Mr Justice Fancourt recently handed down a titanic judgment in Duke of Sussex vs MGN Limited [2023] EWHC 3217 (Ch), AKA Prince Harry vs the Mirror Group. It clocks in at 450 pages and 198000 words. This is longer than most novels, and about a quarter of the length of the King James bible.
The judgment involves very little law. It is largely a fact finding exercise, covering hacking by the Mirror between 1996-2011. At trial the Duke sought to rely on 148 articles, but he was made to reduce it to a sample of 33 and the sample had to be agreed between the parties. This meant that, in fact, the sample that was presented to the court included trivial articles and articles that were out of date.
The judge also relied on the judgment in Gulati vs MGN, where Mr Justice Mann made findings that there was a widespread culture of phone hacking at Mirror Group.
Of the 33 articles in the Duke’s sample, the judge found 18 not proved. Many of these were dismissed because the Tort did not exist at the time of the article in question; others were dismissed because they were trivial. In the end, 15 articles were found to be the result of phone hacking, and Prince Harry was awarded £125,400 and aggravated damages of £15000.

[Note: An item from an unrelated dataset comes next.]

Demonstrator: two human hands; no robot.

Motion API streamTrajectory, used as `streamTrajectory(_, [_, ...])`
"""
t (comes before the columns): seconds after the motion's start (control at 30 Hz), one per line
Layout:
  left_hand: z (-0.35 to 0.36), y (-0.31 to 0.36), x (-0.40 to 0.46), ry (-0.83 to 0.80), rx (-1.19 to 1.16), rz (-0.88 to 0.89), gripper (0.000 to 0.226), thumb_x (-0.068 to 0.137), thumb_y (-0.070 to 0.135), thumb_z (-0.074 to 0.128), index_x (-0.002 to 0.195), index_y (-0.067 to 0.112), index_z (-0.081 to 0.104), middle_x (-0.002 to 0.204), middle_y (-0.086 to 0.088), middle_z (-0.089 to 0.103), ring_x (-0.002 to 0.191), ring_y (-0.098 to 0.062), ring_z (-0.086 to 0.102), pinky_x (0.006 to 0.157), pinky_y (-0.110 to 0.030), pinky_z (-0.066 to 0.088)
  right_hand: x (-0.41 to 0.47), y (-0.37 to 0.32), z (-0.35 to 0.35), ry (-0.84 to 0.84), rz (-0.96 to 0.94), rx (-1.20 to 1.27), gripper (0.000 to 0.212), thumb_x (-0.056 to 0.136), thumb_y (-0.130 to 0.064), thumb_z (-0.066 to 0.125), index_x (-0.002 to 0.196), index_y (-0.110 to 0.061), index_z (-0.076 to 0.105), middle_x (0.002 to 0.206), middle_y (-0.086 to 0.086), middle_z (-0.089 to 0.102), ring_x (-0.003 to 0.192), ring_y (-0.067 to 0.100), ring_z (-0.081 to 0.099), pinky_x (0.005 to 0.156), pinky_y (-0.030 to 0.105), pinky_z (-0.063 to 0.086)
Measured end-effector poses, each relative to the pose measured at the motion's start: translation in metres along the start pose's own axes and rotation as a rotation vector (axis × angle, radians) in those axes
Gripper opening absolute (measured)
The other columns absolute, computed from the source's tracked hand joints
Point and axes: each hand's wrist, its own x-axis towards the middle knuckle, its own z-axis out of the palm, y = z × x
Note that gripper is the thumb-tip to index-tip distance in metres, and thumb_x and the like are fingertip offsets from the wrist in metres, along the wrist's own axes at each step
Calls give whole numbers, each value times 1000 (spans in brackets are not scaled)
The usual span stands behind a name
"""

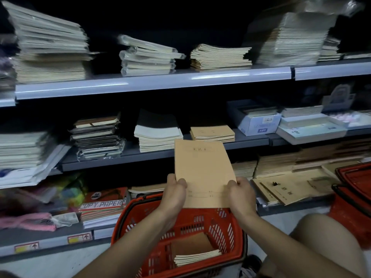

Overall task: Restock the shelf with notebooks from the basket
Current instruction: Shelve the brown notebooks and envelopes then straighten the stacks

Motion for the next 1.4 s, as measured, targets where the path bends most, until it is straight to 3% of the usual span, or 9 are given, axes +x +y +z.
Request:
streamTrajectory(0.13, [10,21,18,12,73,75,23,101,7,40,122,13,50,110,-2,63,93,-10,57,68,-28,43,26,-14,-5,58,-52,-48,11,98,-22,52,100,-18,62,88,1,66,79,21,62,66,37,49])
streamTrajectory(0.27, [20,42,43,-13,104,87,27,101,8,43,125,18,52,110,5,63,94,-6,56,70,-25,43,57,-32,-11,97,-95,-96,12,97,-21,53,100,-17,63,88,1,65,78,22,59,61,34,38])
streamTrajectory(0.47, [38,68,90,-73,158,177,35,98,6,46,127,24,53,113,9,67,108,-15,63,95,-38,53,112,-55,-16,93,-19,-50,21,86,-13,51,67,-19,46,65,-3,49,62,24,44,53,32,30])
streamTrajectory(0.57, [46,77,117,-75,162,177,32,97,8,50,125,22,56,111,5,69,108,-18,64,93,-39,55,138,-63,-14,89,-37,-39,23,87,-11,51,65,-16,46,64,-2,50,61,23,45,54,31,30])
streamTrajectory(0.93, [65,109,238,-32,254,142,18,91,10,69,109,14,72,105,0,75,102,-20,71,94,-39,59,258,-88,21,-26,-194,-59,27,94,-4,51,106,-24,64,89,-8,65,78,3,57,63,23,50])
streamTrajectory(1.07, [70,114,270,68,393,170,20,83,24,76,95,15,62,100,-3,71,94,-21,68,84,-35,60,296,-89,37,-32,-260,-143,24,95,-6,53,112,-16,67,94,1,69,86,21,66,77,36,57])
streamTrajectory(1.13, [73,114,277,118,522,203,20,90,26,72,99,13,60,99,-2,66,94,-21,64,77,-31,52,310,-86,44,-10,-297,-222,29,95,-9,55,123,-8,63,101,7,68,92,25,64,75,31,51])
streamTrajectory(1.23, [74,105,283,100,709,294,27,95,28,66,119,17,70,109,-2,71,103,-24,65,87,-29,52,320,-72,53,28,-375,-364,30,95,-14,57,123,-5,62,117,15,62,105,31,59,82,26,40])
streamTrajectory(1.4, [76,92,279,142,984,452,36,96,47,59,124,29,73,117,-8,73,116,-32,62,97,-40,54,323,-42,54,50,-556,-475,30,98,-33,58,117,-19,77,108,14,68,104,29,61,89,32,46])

So why am I explaining this background? In 1703, Chief Justice Holt said in Ashby vs White, that “it is a vain thing to imagine a right without a remedy”. A noble thought, but in 2023, with limited court resources, this is a luxury that cannot be afforded. The overriding objective means that it is unacceptable for a case to occupy a disproportionate amount of the court’s time.
But perhaps this could change. The Duke (or rather the Duke’s legal team) had to up submit a watered down version of his case, simply in order to make the case manageable. This demonstrates perfectly the advantages that legal practitioners could gain by having the use of such technology.
It is surely inherently unfair, and contrary to the aforementioned principle in Ashby vs White, that human capacity has created an artificial limit on what can be considered. So what if generative AI technology could allow both sides’ legal teams, and the judge reviewing the materials, to consider every fact and every document, without the case becoming impossibly unwieldy? Would this not mean a fairer system, and put legal teams in a better position than they could ever be from manual factual review?
An interesting question is, would the result of the case have been different if the entire set of articles were considered? It’s impossible to know, but any prestigious firm would wish to present the fullest and most thorough argument to the court, and clients will expect firms to do so.
AI products that allow analysis of large volumes of facts and documents will mean more successful cases, better representation and fewer missed facts. According to BAILII, Prince Harry’s was involved in four separate cases in 2023, occupying 39 days in court in 2023. It might be thought that if he had the benefit of AI, he could have presented more relevant facts, in fewer days.